**TASK TO COMPLETE:** Reproduce, with no changes, the line where "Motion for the" appears and every subsequent line of the listing, the last one included.

**DATASET CONTENT:**
☆ ☆ ☆ ☆ ☆ ☆ ☆

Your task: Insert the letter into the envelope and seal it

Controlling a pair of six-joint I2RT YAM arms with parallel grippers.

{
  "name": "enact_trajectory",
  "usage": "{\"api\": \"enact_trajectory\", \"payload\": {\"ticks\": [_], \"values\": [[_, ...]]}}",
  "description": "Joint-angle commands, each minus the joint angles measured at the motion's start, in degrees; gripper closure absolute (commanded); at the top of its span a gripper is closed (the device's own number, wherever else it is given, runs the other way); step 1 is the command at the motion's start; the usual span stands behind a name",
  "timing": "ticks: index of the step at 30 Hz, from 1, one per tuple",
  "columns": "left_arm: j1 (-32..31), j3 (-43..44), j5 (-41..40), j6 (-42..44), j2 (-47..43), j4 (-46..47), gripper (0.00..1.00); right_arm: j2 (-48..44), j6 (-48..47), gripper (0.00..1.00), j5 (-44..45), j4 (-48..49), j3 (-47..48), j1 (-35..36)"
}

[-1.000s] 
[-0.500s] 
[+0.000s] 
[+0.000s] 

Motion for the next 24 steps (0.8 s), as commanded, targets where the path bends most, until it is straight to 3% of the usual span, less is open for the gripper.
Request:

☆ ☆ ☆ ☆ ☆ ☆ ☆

**SOLUTION FOR THIS TASK:**
Motion for the next 24 steps (0.8 s), as commanded, targets where the path bends most, until it is straight to 3% of the usual span, less is open for the gripper.
Request:

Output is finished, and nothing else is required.